Each spring, Dad and I set sail - in Nebraska

I inherited the awning job from my older brother when he left home to join the Navy. It became a familiar routine: Put them up in the spring, take them down in the fall. Those red-and-green awnings shaded the windows to keep the blazing heat of the Nebraska prairie summers out of my folks' old home.

My dad showed me the ropes. For some reason, chores like this always seemed like a lark when I was working with Dad.

In late spring we hauled the awnings out of the attic, dusted them off, and hung them on the windows. This was my introduction to working with ropes and pulleys.
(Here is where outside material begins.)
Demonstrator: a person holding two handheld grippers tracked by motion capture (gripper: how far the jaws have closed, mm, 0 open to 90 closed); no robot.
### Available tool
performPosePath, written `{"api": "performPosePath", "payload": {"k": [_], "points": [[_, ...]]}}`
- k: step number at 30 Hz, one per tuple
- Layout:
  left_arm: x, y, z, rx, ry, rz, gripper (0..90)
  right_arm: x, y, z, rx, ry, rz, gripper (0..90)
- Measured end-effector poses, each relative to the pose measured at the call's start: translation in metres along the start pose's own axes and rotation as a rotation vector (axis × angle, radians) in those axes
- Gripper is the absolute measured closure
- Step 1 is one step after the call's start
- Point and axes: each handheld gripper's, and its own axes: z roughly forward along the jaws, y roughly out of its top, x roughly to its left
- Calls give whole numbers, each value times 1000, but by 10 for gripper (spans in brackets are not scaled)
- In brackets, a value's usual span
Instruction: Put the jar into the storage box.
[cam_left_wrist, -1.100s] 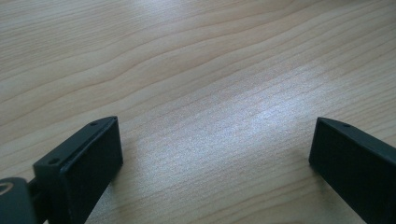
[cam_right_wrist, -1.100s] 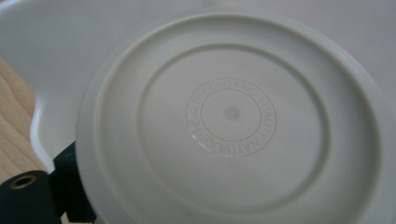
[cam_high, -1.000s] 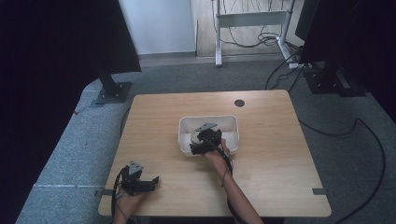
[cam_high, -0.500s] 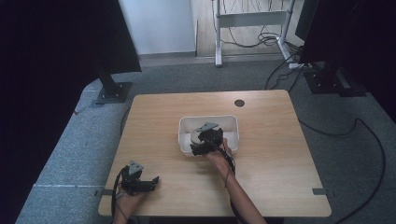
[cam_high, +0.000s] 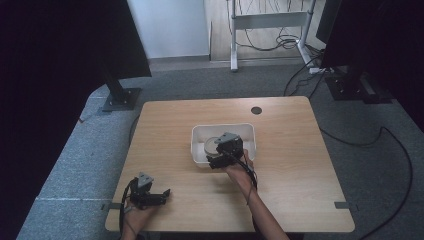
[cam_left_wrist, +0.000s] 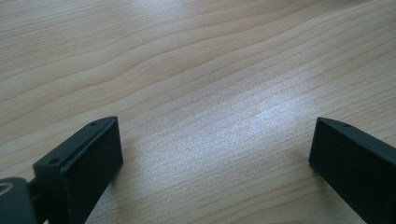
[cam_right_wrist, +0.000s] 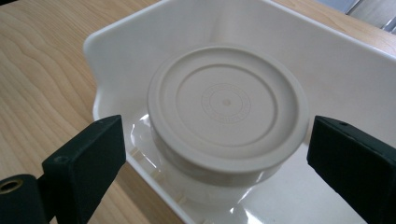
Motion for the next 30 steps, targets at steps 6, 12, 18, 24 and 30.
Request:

It was a lot like rigging on a ship. The only way to untangle the lines was to understand how each line passed through the various eyelets and pulleys that would give a mechanical advantage in lifting the heavy iron framework of the awning.

I learned to handle a ladder and discovered the thrill of high places and dangerous work.
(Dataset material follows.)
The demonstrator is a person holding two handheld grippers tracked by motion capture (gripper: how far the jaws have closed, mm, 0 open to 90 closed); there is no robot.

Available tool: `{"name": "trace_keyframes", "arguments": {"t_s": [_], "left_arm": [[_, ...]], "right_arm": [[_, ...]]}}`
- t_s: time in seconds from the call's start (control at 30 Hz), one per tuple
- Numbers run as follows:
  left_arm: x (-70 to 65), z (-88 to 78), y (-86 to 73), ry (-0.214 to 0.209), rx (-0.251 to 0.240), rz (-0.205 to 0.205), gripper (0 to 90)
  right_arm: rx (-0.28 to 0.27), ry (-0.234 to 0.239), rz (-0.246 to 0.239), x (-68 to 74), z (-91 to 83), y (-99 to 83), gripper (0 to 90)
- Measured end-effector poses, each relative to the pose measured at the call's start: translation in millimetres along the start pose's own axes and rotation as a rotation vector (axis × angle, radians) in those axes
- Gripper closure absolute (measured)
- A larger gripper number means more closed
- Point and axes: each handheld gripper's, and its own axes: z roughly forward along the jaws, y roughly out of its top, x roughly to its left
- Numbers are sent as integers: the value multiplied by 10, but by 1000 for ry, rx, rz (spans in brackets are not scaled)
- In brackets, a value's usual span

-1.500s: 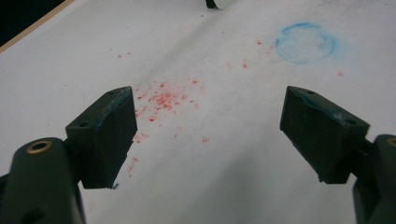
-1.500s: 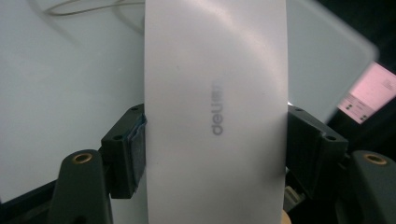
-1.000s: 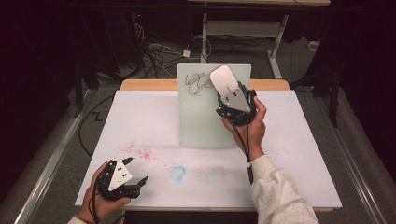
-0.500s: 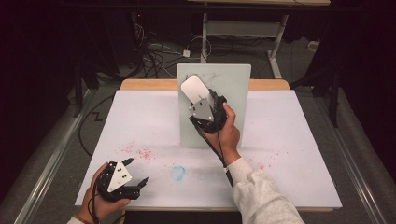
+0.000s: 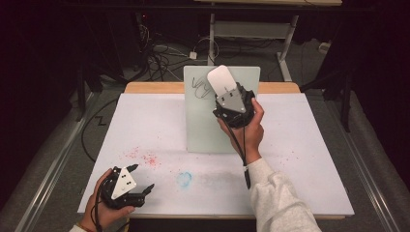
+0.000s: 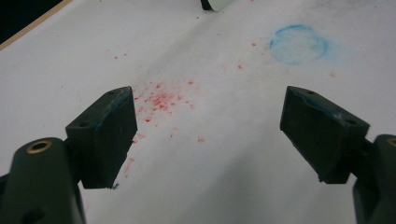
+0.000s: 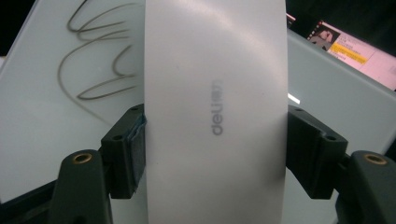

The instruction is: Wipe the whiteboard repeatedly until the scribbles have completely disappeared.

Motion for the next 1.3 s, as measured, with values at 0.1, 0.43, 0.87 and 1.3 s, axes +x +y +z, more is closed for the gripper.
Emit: {"name": "trace_keyframes", "arguments": {"t_s": [0.1,0.43,0.87,1.3], "left_arm": [[1,-3,3,0,-2,-1,183],[12,-15,3,0,-11,-2,183],[13,-28,2,-3,-15,-3,183],[8,-23,3,-4,-12,-2,183]], "right_arm": [[5,-15,14,-35,3,24,309],[9,33,-58,294,43,116,309],[6,70,-143,649,62,102,309],[10,65,-133,546,68,155,309]]}}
During the summer, a prairie thunderstorm could rip the awnings to shreds. With thunder booming like canons, I would dash around the house, walk on beds (not otherwise allowed), and leap in and out of windows to furl up and secure the awnings. A heroic effort could save the day, and an afternoon of canvas repairs later on.
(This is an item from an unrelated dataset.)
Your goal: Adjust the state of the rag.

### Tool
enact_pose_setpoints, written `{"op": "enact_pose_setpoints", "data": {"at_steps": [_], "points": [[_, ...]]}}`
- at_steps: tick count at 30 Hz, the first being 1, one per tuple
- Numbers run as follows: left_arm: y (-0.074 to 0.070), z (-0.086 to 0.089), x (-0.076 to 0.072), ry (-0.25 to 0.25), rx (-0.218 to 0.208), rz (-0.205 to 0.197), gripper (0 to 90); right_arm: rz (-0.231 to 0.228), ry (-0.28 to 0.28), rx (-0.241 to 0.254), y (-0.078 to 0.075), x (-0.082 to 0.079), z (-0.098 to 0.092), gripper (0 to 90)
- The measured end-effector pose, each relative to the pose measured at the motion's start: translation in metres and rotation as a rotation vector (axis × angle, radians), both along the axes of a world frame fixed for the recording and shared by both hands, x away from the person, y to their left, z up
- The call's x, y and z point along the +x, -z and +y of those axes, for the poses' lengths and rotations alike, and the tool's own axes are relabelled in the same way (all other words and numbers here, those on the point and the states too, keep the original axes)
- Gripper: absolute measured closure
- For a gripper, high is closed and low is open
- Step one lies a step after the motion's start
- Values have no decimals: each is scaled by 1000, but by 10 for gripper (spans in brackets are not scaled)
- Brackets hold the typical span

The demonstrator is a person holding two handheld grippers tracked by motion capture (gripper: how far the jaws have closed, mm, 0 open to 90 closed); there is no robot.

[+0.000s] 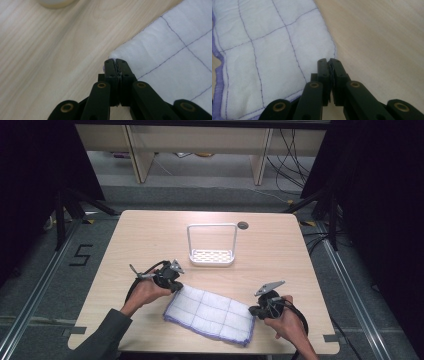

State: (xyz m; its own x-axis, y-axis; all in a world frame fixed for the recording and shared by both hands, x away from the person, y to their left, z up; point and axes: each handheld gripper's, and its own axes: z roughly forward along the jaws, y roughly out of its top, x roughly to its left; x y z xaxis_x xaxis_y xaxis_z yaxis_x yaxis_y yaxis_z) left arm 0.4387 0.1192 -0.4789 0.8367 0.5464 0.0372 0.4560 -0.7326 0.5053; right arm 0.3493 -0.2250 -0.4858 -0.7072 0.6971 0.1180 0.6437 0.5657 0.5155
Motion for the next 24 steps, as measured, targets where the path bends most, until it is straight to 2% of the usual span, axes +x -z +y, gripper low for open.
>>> {"op": "enact_pose_setpoints", "data": {"at_steps": [2,6,10,12,13,15,16,17,20,22,23,24], "points": [[0,-3,2,-1,-6,0,876,-14,-5,-1,0,-4,-1,875],[-1,-12,8,1,-7,5,876,-1,16,8,0,-21,1,874],[0,-14,12,-9,-24,11,871,7,4,-3,-1,-30,1,869],[-1,-12,12,-22,-31,15,837,-10,-8,-8,-1,-29,1,839],[-2,-10,11,-26,-42,17,797,-2,9,-9,-2,-30,2,817],[-8,-5,7,-39,-58,26,738,-21,16,-16,-7,-27,2,763],[-12,-1,6,-46,-64,26,649,-65,5,-16,-14,-22,3,701],[-16,3,3,-55,-80,33,649,-65,5,-16,-14,-22,3,701],[-26,19,-6,-81,-110,37,565,-102,-8,19,-26,-13,8,664],[-29,29,-15,-102,-125,48,529,-135,-25,42,-30,-4,14,649],[-30,34,-19,-106,-128,51,515,-126,-30,53,-33,1,17,644],[-30,38,-24,-122,-140,52,505,-136,-41,54,-35,6,20,636]]}}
Early in the fall I hauled down the awnings, made repairs, and stowed them away. Dad taught me how to stitch loose seams and ripped canvas. I still have the sailmaker's kit he put together for me: leather palm thimble, hook knife, awl, bone burnisher, marlin pin, needles, spool of Irish linen cord, and a ball of beeswax.

A few years ago, I was back home visiting my folks and helping my dad take down the awnings. The steady prairie "breeze" had been picking up all morning, and the canvas would catch the wind just like a sail. But somehow the struggle was fun as I worked with my dad.

From the height of the second-story windows, we spotted a neighbor's pickup turning down our lane. We headed down the ladders with our arms full of awnings.

When the neighbor stopped by, he said, "Say, why don't you get rid of those old awnings now that you've got air conditioning? I'm headed for the dump, you could toss 'em right in the back."

He did not know that Mom once calculated the awnings saved at least $18 in electricity every summer.

Dad just stood there and looked at him. At first it seemed as if he was carefully considering the offer. Then he glanced at me, and I could see by the twinkle in his eye the awnings were here to stay.

"What, and take away all our fun?" Dad quipped.

The neighbor grinned, waved, and pulled back onto the road.

We stood there and watched the truck speed away and sink below the horizon.

The wind freshened a bit, shifted to the north, and pushed the flat- bottomed clouds across the prairie landscape like a fleet of sailing ships.

My dad wheeled around and shouted: "All hands on deck! Up the mizzen with ya! Strike the sails and haul down that canvas!"

In a flash, I recalled all the imagined and amazing voyages Dad and I had made while working together on the awnings when I was a child.

There we were once again, a couple of yeomen, furling the sails into neat pleats under the yardarm just off the coast of Zanzibar, then whiling away a long, hot afternoon on deck repairing the sails as we drifted through the doldrums on the Sargasso Sea.

Quite a passage for a couple of landlocked Nebraskans.